**BRIEF**: Copy verbatim the block of lines in the entries below whose first line contains "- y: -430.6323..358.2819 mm" and whose last line contains "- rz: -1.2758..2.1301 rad". Leave out all other lines.

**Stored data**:

####

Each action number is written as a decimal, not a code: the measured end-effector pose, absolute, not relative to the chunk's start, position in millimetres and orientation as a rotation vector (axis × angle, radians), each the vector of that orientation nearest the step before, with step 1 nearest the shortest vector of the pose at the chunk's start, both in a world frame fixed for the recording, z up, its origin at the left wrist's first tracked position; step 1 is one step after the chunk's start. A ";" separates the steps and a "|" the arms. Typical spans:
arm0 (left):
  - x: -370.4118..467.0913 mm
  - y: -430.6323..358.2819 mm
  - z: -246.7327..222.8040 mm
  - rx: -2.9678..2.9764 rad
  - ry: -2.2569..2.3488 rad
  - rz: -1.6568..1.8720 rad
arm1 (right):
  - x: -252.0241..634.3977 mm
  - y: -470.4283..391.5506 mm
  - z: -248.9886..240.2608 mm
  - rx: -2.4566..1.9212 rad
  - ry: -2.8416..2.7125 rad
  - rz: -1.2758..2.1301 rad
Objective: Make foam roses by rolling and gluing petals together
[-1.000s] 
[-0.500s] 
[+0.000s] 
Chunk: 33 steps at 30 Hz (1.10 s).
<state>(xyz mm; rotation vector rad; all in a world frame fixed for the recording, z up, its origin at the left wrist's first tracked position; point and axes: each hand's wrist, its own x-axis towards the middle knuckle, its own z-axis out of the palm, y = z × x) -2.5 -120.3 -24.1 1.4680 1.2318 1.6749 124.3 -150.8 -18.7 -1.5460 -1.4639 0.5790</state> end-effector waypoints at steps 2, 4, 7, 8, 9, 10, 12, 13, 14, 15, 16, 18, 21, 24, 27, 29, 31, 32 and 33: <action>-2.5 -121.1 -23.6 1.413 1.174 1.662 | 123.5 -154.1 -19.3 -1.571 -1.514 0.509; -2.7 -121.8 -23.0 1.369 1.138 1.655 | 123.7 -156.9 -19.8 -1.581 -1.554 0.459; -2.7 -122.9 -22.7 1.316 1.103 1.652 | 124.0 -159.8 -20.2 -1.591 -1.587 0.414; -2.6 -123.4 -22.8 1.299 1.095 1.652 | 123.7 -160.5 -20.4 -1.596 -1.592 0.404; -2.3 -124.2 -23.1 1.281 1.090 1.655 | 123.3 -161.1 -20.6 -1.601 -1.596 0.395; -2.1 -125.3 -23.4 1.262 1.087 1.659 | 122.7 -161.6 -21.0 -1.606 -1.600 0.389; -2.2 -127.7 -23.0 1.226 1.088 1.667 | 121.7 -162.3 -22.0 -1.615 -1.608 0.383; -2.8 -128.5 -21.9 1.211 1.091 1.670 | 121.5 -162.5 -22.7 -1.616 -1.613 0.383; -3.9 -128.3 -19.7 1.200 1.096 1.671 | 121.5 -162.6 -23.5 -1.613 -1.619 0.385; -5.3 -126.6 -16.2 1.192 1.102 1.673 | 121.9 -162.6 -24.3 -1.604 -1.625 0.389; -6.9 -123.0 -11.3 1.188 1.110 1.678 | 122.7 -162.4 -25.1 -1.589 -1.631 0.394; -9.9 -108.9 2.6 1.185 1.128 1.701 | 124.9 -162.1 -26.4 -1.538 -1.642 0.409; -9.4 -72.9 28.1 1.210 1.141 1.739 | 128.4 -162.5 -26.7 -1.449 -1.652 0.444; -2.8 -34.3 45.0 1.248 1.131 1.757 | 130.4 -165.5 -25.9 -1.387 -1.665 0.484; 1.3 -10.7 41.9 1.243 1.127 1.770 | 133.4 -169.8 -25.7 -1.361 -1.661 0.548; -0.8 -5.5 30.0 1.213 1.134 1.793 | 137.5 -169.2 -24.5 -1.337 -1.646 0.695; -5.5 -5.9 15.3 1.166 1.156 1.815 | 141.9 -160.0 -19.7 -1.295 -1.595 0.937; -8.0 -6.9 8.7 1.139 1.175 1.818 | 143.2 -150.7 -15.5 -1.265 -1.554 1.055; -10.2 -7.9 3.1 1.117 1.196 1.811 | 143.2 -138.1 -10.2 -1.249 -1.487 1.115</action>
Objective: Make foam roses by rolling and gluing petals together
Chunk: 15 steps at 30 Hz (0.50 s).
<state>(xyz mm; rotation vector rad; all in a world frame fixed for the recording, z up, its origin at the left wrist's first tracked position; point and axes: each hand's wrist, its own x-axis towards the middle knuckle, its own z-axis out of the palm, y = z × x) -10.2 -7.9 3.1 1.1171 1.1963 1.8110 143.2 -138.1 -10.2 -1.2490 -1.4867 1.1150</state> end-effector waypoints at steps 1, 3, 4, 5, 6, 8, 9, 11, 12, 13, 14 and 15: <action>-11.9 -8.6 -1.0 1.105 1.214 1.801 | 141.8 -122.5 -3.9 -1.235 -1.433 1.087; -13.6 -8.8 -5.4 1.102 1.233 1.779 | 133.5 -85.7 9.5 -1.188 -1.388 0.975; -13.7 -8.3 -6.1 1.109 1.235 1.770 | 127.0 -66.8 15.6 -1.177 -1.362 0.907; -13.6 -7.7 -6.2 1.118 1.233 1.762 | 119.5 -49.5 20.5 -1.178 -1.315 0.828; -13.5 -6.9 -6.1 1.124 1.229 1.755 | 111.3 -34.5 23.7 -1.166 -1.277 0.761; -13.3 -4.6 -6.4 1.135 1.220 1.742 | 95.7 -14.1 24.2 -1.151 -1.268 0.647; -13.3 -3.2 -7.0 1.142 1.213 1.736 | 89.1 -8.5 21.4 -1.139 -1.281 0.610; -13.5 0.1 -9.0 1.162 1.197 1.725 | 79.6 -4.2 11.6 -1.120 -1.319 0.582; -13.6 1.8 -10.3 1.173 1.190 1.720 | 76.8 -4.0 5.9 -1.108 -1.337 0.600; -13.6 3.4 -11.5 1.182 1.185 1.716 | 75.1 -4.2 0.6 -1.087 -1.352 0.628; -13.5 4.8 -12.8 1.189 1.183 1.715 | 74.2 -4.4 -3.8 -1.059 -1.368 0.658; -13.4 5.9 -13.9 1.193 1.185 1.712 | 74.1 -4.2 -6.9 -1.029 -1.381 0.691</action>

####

**SOLVED EXERCISE**:
  - y: -430.6323..358.2819 mm
  - z: -246.7327..222.8040 mm
  - rx: -2.9678..2.9764 rad
  - ry: -2.2569..2.3488 rad
  - rz: -1.6568..1.8720 rad
arm1 (right):
  - x: -252.0241..634.3977 mm
  - y: -470.4283..391.5506 mm
  - z: -248.9886..240.2608 mm
  - rx: -2.4566..1.9212 rad
  - ry: -2.8416..2.7125 rad
  - rz: -1.2758..2.1301 rad

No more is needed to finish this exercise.